• _Given information_:

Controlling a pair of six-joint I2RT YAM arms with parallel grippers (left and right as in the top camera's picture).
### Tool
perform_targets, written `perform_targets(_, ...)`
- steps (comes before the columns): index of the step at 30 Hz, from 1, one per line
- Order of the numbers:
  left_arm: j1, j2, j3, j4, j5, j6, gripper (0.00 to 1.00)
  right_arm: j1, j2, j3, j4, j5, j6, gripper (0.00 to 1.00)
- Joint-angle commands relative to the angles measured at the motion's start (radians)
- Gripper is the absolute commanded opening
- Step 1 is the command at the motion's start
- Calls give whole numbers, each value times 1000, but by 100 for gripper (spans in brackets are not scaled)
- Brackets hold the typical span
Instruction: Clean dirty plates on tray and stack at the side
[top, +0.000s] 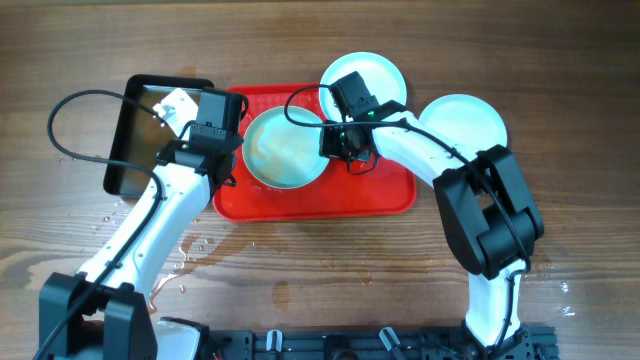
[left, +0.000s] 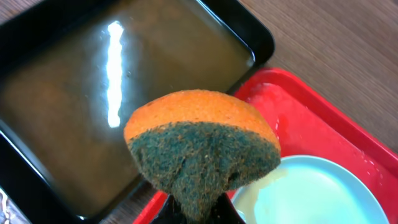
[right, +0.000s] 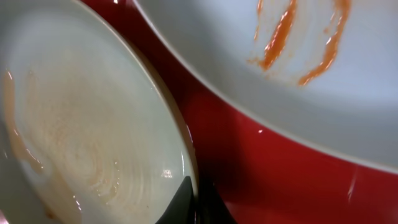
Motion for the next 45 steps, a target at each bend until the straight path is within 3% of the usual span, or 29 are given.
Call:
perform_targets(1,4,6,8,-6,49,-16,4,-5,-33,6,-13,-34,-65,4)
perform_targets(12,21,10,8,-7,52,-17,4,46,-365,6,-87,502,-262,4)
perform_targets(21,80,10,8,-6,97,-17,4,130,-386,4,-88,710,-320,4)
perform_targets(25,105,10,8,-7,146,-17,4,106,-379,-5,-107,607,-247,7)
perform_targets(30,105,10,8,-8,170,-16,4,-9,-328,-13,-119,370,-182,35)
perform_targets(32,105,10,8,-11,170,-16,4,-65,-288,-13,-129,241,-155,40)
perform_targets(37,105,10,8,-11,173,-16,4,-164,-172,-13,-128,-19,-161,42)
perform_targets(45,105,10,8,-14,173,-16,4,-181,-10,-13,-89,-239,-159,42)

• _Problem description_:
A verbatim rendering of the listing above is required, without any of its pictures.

• _Solution to this task_:
Controlling a pair of six-joint I2RT YAM arms with parallel grippers (left and right as in the top camera's picture).
### Tool
perform_targets, written `perform_targets(_, ...)`
- steps (comes before the columns): index of the step at 30 Hz, from 1, one per line
- Order of the numbers:
  left_arm: j1, j2, j3, j4, j5, j6, gripper (0.00 to 1.00)
  right_arm: j1, j2, j3, j4, j5, j6, gripper (0.00 to 1.00)
- Joint-angle commands relative to the angles measured at the motion's start (radians)
- Gripper is the absolute commanded opening
- Step 1 is the command at the motion's start
- Calls give whole numbers, each value times 1000, but by 100 for gripper (spans in brackets are not scaled)
- Brackets hold the typical span
Instruction: Clean dirty plates on tray and stack at the side
[top, +0.000s] 
[left, +0.000s] 
[right, +0.000s] 
Motion for the next 45 steps, a target at each bend until the straight path is within 3% of the usual span, or 29 are given.
Call:
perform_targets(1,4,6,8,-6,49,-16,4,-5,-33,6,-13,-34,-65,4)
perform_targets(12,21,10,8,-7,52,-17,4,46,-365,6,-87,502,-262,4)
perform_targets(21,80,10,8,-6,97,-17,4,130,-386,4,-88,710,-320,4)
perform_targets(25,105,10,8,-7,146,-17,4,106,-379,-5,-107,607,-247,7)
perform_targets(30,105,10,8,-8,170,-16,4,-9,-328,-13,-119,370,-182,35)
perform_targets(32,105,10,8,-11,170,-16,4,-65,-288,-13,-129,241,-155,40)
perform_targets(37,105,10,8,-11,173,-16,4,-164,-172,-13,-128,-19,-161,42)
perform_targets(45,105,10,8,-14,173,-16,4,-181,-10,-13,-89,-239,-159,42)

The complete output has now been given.